Biden tries again on major student debt forgiveness plan

Shortly after US Supreme Court rejects sweeping debt forgiveness plan, administration embarks on new attempt using different legal basis

July 19, 2023
First category allegorical float: "buffalo Biden" builder Carlo Lombardi. canevale of Viareggio, in Tuscany, Italy
Source: iStock

Just two weeks after the Supreme Court invalidated Joe Biden’s $400 billion (£310 billion) student debt forgiveness plan, the US president has opened a new process to try it again.

“We will keep working to ensure that borrowers get the help they are entitled to,” Mr Biden’s undersecretary of education, James Kvaal, told a day-long hearing to begin writing new regulations to formally cancel large swathes of student debt.

In the plan rejected late last month by the Supreme Court, the Biden administration tried to take advantage of the Covid pandemic to wipe away student debt under the terms of a law that allows such actions during a national emergency.

The new effort relies on a separate part of federal higher education law that gives the president a more general authority to waive education-related debts owed to the government.

That is not necessarily a guarantee against a similar rejection by the Supreme Court, as the court’s conservative supermajority – in waging an ideological battle against the size of government – has put forth a broad assertion that presidents cannot take what the court considers to be major financial actions without the explicit approval of Congress.

And politically, Republicans have made clear their intent to keep up the fight. “Biden’s push for massive student loan debt cancellation is an alarming overreach,” Michael Burgess, a Republican representative from Texas, said in a Twitter post. “Ignoring the recent Supreme Court decision and our constitutional framework sets a dangerous precedent.”

Republicans controlling the House of Representatives also have put forth a fiscal 2024 budget that would cut Education Department spending by at least 15 per cent.

Despite such opposition, the Biden administration is pushing ahead on multiple strategies for lowering student debt – widely considered a major drag on the US economy, with 45 million borrowers owing nearly $1.8 trillion from their college days.

Mr Biden, who promised broad debt relief during his 2020 presidential campaign, has taken multiple opportunities since then to enact it, largely by waiving debts involving substandard education at for-profit institutions.

Just in the days since the Supreme Court ruling, the administration knocked off another $39 billion in federal student loan debt by tracking down and eliminating debts that should have been forgiven through existing federal income-driven repayment plans that failed to work properly because of mismanagement by the government and private loan servicers. That brought total student debt forgiveness offered by the Biden administration to $116 billion among 3.4 million borrowers.

The major Biden plan that was rejected by the Supreme Court would have cut student debt by $10,000 to $20,000 per borrower, with the forgiven amounts tied to borrower wealth and limited to those earning less than $125,000 a year. The plan would have eliminated student debt entirely for about 20 million borrowers, the administration estimated.

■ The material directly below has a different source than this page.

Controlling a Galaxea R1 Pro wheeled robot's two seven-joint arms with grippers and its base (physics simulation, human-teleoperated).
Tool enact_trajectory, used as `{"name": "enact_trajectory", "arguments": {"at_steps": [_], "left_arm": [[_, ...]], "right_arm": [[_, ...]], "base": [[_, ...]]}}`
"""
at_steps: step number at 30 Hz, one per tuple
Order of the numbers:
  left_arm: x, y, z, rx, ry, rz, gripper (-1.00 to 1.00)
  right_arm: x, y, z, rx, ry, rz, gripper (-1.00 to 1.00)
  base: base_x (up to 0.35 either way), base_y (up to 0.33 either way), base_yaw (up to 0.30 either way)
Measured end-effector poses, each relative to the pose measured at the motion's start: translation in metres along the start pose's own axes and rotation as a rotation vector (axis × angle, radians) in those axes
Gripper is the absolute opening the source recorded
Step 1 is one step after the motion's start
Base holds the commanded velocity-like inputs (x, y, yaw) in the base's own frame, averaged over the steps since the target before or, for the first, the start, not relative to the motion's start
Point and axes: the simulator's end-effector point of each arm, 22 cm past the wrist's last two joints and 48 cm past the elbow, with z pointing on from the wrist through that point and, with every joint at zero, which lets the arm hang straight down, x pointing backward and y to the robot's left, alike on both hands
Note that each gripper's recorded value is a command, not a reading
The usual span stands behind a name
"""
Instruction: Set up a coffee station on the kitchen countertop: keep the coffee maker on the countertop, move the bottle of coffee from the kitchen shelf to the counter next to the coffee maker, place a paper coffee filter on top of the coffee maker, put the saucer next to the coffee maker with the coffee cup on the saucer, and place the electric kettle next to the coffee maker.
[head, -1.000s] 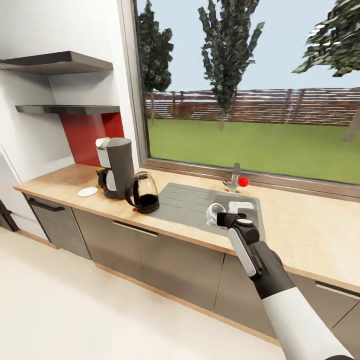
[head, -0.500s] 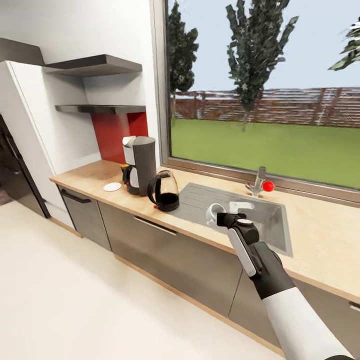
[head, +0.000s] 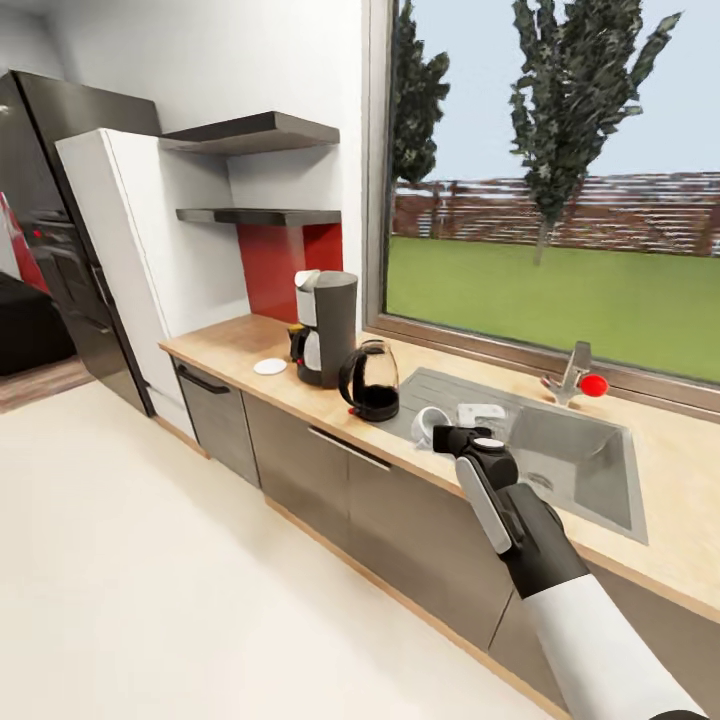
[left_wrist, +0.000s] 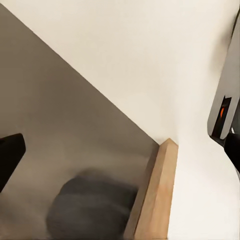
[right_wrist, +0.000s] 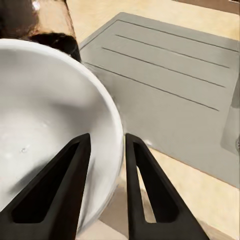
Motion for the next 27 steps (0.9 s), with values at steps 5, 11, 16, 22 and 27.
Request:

The administration has been less clear about the details of its new replacement plan. The day-long hearing led by Mr Kvaal opened a standard process through which presidents can rewrite regulations – the rules that define the implementation of laws passed by Congress – as long as they submit their plans through a formal months-long process that allows for comment by affected parties.

“We want to help borrowers who were let down by the fundamental bargain of federal student loans – that investments in yourself and your education will help lead you to a better life,” Mr Kvaal told the session.

The administration also faces some scepticism from members of both parties concerned that debt relief does not attack the structural issues of affordability in US higher education that will continue to force students to borrow more than many of them can repay. And the financial pressure on both public and private US institutions looks unrelenting, the credit rating agency Fitch Ratings said in a new annual report on the health of colleges and universities nationwide.

With public institutions feeling the expiration of federal Covid relief aid, and many private campuses facing higher costs and declining net tuition and fee revenue, the overall outlook suggests “rating performance skewing negative”, Fitch said.